The AWS EKS Anywhere capability opens the door for customers to use the AWS Kubernetes platform in a private cloud they can deploy on-premises, in an edge location, or in a third-party colocation service, Thompson said. The AWS EKS Anywhere addition was based on customer demand, he said.
“This is an open source solution from AWS,” he said. “We have given the ability and the automation to make it very easy to deploy and integrate into your [GreenLake] PCE environment. Today, if you want support on that particular solution, it would still be an engagement with AWS. But as we work with them on this partnership, you can imagine we’ll continue to evolve that offering into fully managed services or other complimentary capabilities that either side can provide as part of that experience.”
HPE expects to add capabilities for Red Hat OpenShift to HPE GreenLake for Private Cloud Enterprise in the coming months, with capabilities for Google Kubernetes Engine (GKS) and Azure Kubernetes Service (AKS) to follow, Thompson said.

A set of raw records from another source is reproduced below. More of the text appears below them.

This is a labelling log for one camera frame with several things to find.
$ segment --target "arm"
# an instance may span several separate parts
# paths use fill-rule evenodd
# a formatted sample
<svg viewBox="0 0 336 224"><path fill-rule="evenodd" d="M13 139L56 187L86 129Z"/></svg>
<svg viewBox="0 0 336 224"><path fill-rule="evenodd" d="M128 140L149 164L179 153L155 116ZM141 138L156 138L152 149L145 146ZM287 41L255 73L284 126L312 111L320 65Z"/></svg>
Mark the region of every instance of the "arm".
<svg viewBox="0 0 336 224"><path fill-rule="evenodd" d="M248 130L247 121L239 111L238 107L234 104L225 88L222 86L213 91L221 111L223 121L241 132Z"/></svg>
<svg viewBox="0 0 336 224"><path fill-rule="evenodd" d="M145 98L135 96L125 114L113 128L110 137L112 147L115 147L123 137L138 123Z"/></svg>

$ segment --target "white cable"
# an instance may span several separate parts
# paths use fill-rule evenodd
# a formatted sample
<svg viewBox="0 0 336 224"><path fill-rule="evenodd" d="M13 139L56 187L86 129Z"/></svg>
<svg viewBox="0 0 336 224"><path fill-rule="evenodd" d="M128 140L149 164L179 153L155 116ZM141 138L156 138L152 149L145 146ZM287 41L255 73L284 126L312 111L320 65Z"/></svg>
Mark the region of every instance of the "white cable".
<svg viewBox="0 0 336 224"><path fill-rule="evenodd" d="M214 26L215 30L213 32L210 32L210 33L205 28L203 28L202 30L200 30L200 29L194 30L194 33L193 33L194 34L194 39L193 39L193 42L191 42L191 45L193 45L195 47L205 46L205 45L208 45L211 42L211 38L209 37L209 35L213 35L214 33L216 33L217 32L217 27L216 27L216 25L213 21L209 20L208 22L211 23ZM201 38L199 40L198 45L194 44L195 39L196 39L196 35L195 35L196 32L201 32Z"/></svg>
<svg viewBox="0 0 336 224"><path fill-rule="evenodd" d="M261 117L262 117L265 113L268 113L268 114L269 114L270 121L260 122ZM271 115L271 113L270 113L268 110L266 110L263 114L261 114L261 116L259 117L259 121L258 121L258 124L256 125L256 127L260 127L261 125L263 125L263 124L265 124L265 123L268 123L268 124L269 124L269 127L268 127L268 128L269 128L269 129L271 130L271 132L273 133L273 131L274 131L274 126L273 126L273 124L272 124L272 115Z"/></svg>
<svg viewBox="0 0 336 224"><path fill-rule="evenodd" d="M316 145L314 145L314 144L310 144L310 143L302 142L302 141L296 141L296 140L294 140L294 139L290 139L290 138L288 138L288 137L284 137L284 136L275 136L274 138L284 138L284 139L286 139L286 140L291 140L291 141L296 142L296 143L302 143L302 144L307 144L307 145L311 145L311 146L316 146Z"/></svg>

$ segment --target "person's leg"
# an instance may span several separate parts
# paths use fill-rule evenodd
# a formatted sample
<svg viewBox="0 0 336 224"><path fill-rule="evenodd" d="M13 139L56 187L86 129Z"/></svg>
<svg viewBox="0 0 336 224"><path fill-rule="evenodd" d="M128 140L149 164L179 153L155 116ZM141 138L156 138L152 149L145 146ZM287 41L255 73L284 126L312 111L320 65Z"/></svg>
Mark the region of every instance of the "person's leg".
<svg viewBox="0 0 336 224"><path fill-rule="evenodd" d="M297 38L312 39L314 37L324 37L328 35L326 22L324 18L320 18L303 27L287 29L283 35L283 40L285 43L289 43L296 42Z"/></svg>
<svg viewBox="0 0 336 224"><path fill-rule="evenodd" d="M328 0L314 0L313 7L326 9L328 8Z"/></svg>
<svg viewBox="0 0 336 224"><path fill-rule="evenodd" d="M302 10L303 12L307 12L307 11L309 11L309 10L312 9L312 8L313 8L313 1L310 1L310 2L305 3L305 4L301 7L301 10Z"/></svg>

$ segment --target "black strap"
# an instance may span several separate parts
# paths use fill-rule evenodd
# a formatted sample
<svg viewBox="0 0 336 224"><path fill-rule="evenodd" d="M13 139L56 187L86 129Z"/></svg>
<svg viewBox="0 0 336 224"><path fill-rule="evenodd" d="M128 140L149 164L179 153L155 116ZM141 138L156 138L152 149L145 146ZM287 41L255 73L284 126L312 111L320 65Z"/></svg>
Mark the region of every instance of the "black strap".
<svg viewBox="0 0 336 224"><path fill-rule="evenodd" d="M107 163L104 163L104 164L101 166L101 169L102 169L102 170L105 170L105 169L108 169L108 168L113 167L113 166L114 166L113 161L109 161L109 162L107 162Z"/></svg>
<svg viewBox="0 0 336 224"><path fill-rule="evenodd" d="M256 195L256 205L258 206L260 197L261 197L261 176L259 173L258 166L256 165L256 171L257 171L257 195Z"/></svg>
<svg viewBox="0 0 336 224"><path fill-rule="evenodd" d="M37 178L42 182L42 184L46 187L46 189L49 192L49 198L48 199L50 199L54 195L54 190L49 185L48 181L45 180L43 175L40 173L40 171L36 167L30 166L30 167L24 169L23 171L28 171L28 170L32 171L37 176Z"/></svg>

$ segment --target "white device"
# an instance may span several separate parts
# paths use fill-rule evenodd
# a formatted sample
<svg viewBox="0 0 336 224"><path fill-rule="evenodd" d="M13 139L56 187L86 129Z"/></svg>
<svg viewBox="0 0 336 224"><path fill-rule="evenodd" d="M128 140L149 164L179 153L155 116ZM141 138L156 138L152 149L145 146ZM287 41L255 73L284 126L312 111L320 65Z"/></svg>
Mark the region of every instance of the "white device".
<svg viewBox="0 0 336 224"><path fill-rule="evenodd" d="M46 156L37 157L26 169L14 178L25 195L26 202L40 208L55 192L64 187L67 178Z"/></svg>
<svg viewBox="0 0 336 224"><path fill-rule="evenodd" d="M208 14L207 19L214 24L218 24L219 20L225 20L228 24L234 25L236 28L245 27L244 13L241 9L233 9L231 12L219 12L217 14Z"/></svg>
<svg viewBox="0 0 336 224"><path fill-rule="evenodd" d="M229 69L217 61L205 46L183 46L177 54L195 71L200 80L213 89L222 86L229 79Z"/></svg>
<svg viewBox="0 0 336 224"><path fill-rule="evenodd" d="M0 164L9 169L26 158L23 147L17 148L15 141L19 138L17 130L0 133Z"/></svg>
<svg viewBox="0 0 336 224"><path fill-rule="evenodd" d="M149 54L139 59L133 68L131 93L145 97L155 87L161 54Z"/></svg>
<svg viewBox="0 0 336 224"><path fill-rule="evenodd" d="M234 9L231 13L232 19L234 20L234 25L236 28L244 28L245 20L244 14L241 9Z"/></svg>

“Many enterprises have kind of picked their horse,” he said. “They use OpenShift, they use EKS, they use Rancher. So where we want to take [GreenLake] PCE (private cloud enterprise), with EKS Anywhere being the first example, is allow us to deliver that cloud experience but allow you to choose what you want that underlying runtime component to be, in this case for Kubernetes,” said Thompson.